Where does "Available" appear in the data? Return each line that holds it.

[Opening Supplied data section]

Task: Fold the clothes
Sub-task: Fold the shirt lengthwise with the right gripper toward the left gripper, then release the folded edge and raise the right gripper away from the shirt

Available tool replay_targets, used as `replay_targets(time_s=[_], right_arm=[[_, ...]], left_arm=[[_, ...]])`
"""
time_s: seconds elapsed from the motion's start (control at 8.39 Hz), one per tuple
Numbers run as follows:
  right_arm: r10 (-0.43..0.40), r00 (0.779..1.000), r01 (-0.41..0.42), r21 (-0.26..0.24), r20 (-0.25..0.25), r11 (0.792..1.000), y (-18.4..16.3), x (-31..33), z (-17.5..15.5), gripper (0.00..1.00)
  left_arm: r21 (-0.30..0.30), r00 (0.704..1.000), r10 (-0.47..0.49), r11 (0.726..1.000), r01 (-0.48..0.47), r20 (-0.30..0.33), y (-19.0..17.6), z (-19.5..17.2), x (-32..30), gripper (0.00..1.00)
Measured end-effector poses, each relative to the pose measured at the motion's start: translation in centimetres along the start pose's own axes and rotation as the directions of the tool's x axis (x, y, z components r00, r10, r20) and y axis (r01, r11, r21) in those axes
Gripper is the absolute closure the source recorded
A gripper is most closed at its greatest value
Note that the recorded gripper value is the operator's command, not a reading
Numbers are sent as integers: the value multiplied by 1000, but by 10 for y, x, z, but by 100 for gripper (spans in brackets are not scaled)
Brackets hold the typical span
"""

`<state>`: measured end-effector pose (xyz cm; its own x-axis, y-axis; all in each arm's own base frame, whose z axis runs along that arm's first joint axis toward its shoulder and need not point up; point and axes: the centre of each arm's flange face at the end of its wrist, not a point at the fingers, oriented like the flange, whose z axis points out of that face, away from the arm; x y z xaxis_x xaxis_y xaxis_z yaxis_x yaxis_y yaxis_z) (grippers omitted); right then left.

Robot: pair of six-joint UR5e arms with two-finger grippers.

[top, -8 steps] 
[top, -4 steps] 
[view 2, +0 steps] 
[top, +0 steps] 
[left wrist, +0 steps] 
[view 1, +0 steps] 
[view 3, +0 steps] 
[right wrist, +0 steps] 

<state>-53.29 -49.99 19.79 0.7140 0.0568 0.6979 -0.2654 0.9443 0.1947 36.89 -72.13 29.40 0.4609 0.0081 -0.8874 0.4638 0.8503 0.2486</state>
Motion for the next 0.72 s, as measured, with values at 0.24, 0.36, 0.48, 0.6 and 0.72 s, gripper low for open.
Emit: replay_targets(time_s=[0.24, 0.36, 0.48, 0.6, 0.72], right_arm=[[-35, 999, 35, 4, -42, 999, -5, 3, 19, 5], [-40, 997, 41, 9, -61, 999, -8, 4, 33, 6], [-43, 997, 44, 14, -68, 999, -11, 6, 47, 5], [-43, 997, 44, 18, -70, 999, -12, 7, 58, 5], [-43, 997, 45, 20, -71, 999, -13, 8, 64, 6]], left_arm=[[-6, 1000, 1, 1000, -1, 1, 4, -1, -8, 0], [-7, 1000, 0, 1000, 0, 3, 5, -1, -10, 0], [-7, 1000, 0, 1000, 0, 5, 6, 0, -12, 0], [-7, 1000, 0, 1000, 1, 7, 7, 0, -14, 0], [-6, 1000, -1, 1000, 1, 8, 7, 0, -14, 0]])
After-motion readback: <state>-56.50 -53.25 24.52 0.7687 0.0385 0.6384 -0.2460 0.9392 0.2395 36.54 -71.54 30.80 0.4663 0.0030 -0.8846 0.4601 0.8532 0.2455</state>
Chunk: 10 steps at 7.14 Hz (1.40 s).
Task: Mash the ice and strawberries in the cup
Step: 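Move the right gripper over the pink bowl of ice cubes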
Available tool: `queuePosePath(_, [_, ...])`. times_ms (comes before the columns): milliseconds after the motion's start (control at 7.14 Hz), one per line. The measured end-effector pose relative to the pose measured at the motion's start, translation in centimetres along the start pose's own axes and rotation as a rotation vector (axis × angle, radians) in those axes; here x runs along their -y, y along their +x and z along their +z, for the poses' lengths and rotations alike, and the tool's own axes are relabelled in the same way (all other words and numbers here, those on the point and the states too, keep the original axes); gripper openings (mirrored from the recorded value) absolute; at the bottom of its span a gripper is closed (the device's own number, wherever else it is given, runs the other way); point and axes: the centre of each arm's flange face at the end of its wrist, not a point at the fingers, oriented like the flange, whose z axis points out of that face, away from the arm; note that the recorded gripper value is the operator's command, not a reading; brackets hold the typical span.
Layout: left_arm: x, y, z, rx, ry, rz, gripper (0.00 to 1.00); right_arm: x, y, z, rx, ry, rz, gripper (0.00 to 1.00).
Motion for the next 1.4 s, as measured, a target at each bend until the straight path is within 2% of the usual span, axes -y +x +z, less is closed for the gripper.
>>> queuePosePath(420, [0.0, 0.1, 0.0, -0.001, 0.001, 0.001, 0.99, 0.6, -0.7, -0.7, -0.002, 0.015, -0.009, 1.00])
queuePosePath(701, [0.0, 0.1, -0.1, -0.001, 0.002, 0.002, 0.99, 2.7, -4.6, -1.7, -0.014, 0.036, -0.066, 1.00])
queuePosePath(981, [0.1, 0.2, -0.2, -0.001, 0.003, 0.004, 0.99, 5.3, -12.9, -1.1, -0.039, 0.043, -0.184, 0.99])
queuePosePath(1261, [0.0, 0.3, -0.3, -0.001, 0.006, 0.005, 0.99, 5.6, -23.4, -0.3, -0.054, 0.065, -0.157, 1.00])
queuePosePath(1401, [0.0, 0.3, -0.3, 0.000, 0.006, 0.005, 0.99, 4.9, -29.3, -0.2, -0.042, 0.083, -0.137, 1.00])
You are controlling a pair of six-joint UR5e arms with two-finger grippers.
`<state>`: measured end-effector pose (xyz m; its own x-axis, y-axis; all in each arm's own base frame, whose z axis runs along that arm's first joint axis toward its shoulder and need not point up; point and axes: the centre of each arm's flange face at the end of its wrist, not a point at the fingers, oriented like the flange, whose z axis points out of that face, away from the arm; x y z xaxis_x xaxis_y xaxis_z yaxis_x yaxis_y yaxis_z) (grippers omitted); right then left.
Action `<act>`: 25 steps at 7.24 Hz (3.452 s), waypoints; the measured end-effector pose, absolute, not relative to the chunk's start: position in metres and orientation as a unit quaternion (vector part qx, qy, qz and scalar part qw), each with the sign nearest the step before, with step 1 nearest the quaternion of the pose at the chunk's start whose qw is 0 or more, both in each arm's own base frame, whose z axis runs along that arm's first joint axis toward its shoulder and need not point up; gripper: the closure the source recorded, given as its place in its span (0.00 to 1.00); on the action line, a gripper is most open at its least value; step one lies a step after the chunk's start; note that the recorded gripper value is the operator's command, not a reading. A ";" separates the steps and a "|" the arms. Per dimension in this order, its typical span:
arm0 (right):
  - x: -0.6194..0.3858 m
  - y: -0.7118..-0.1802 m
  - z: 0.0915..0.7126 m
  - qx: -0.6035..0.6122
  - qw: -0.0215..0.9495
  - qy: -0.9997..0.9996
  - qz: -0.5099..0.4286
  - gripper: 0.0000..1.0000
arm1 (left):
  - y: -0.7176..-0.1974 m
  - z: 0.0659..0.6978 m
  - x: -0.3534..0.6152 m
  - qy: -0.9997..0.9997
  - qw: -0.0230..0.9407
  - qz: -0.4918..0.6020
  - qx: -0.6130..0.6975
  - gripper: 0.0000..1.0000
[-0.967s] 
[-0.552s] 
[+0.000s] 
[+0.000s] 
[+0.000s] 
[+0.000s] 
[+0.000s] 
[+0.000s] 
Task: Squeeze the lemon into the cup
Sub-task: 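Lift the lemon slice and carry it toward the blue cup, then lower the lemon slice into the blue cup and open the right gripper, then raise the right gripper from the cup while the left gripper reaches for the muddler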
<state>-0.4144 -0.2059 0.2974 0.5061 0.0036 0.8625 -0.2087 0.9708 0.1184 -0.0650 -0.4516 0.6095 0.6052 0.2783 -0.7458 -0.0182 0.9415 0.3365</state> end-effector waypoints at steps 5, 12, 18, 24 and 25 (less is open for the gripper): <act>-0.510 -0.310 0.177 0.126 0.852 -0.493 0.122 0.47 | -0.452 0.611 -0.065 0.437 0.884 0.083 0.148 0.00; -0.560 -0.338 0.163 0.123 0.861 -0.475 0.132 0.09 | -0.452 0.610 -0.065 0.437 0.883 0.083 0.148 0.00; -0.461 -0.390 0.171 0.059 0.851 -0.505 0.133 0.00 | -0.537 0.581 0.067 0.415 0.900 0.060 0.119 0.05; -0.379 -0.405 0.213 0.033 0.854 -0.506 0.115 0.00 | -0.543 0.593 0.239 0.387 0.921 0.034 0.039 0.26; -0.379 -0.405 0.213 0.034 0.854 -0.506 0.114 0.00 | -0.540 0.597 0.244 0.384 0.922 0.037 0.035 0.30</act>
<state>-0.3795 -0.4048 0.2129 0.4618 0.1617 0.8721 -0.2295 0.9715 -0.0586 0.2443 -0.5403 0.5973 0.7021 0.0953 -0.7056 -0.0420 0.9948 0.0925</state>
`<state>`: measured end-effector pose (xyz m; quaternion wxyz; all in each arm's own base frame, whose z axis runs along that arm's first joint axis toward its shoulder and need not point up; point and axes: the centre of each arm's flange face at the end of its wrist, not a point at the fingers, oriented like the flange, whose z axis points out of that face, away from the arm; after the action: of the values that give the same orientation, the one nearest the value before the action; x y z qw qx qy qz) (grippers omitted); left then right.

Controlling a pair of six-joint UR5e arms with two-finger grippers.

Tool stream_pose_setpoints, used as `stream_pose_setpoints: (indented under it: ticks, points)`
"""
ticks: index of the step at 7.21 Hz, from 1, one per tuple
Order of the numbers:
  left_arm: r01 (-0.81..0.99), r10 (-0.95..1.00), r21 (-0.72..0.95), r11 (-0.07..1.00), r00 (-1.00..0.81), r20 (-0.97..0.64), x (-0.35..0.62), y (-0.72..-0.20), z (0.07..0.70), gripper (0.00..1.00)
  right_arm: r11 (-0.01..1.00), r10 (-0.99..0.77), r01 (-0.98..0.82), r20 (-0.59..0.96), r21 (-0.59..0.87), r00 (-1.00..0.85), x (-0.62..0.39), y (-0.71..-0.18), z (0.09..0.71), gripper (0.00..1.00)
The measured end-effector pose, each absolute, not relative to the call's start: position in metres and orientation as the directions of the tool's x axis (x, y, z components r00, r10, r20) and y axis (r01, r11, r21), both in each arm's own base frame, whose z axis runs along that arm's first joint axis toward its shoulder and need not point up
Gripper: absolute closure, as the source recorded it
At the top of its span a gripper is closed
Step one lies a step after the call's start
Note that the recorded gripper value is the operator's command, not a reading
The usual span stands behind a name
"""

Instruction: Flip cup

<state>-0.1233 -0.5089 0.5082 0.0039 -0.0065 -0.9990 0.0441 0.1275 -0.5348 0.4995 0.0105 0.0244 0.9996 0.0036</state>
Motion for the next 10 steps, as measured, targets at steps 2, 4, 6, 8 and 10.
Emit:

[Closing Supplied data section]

▸ **Written answer**
Available tool replay_targets, used as `replay_targets(time_s=[_], right_arm=[[_, ...]], left_arm=[[_, ...]])`
Available tool: `queuePosePath(_, [_, ...])`. times_ms (comes before the columns): milliseconds after the motion's start (control at 7.14 Hz), one per line. The measured end-effector pose relative to the pose measured at the motion's start, translation in centimetres along the start pose's own axes and rotation as a rotation vector (axis × angle, radians) in those axes; here x runs along their -y, y along their +x and z along their +z, for the poses' lengths and rotations alike, and the tool's own axes are relabelled in the same way (all other words and numbers here, those on the point and the states too, keep the original axes); gripper openings (mirrored from the recorded value) absolute; at the bottom of its span a gripper is closed (the device's own number, wherever else it is given, runs the other way); point and axes: the centre of each arm's flange face at the end of its wrist, not a point at the fingers, oriented like the flange, whose z axis points out of that face, away from the arm; note that the recorded gripper value is the operator's command, not a reading; brackets hold the typical span.

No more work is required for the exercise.